A teacher in another school in the state won the previous year the award of the Best Teacher in a nationwide competition sponsored by Nigerian Breweries plc. Olusegun Adeniyi, former presidential special adviser who now chairs Thisday editorial board and participated in the teacher’s award, told me in a private conversation that he found Anambra teachers very competitive in every area.

Anambra is the only state in Nigeria where teachers generally higher than civil servants. Science, English and Igbo teachers receive an additional 10% of their salaries because these subjects are considered key. Those who teach in hard-to-reach places like Anambra West Local Government Area which is a riparian place, are paid an additional 20%. In other words, a science or English or Igbo teacher in a hard-to-reach place earns not just his or her monthly salary like the counterpart in the civil service but an extra 40%.
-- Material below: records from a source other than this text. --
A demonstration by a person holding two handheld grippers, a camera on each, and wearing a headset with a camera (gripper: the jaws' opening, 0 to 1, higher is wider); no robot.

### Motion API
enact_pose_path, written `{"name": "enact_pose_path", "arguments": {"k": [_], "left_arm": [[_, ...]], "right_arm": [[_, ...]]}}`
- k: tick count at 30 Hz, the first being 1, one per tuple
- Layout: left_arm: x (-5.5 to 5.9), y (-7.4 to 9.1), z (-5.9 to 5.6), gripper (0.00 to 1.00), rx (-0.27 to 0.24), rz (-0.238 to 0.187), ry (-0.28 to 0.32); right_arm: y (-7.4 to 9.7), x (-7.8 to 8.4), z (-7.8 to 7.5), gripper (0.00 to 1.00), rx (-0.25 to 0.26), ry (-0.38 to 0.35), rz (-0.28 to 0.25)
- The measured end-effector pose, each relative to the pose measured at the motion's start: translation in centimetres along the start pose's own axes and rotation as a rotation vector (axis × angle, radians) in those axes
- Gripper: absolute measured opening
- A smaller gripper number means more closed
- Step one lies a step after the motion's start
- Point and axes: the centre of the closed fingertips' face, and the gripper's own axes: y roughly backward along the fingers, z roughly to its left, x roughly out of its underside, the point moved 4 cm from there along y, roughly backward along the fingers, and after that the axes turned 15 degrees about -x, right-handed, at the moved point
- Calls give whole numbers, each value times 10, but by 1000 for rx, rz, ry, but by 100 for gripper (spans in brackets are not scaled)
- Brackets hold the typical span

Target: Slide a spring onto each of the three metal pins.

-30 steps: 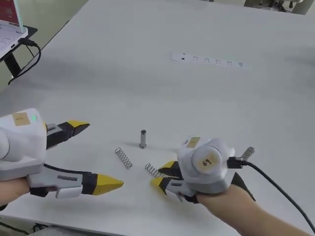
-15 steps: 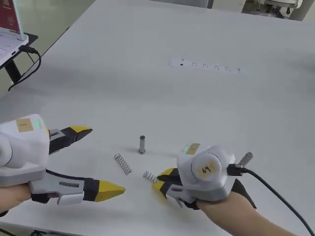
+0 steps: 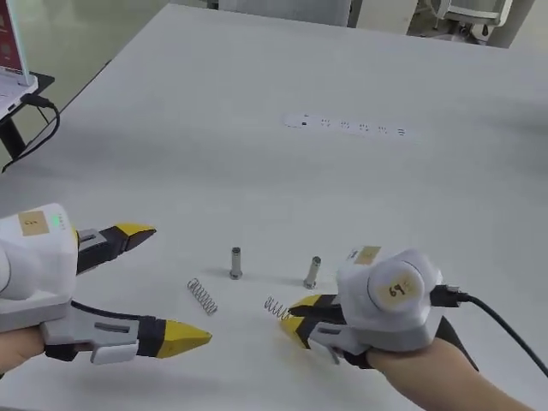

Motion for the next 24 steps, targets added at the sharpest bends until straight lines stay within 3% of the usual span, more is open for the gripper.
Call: {"name": "enact_pose_path", "arguments": {"k": [15,24], "left_arm": [[-10,-4,-14,92,41,-21,-18],[-19,-9,-19,92,58,-38,-37]], "right_arm": [[36,12,-6,7,38,-42,-27],[43,15,-5,7,34,-39,-23]]}}
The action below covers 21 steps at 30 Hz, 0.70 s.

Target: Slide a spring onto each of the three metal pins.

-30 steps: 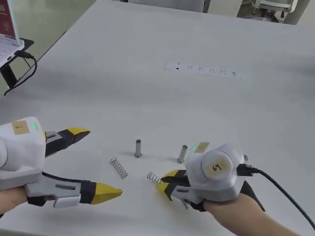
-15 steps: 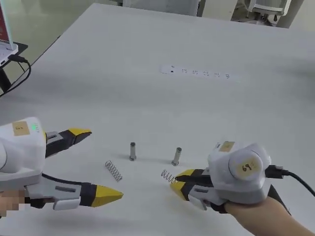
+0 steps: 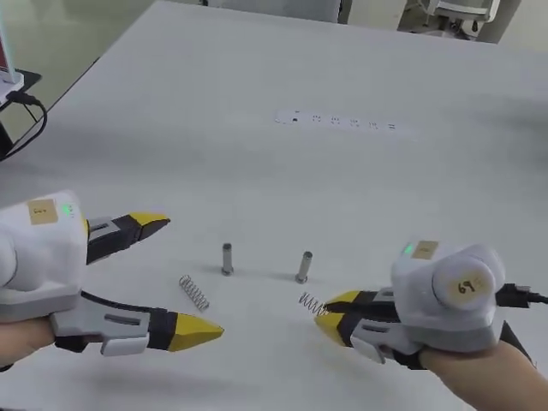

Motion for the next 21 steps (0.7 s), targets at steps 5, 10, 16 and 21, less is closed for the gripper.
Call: {"name": "enact_pose_path", "arguments": {"k": [5,10,16,21], "left_arm": [[-9,-2,-6,87,1,-30,-36],[-17,-7,-12,86,17,-46,-58],[-15,-12,-22,83,65,-40,-64],[-12,-19,-37,73,140,-25,-63]], "right_arm": [[3,-4,1,7,-9,17,2],[5,-8,-1,7,-14,36,10],[7,-11,-3,7,-23,86,27],[9,-17,-1,7,-44,149,37]]}}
The impression should not be given that Governor Obiano pays great attention to basic education but not higher education, for it will be misleading. He made it possible for medical students of the state university to graduate for the first time since they were admitted nine years earlier into medical school. They could not graduate because the medical school established by ex Governor Peter Obi failed get the accreditation from the Medical and Dental Registration Council of Nigeria which regulates medical education. It was starved of funds. It did not possess the right number and caliber of staff, the right equipment and other critical facilities. Obiano quickly provided the needed funds, with a directive to the authorities to get it accredited for training not just medical doctors but also specialists. Gynaecologists, paedetricians and other consultants are today trained there.

At Executive Council meetings, Obiano defers to professor members. In the middle of a debate, he often would say, “I rule in your favour because the professors are supporting you. You know I admire professors because of their knowledge”. No wonder, the two education commissioners, both incidentally female, are professors. Kate Omenugha, Commissioner for Basic Education, is the hardworking Nigeria’s second mass communication female professor and Theresa Nkechi Obiekezie, the young Commissioner for Higher Education, is a geophysics professor who in 2010 won the African Union-World Academy of Science National Young Scientist following a ground breaking research in life and earth sciences.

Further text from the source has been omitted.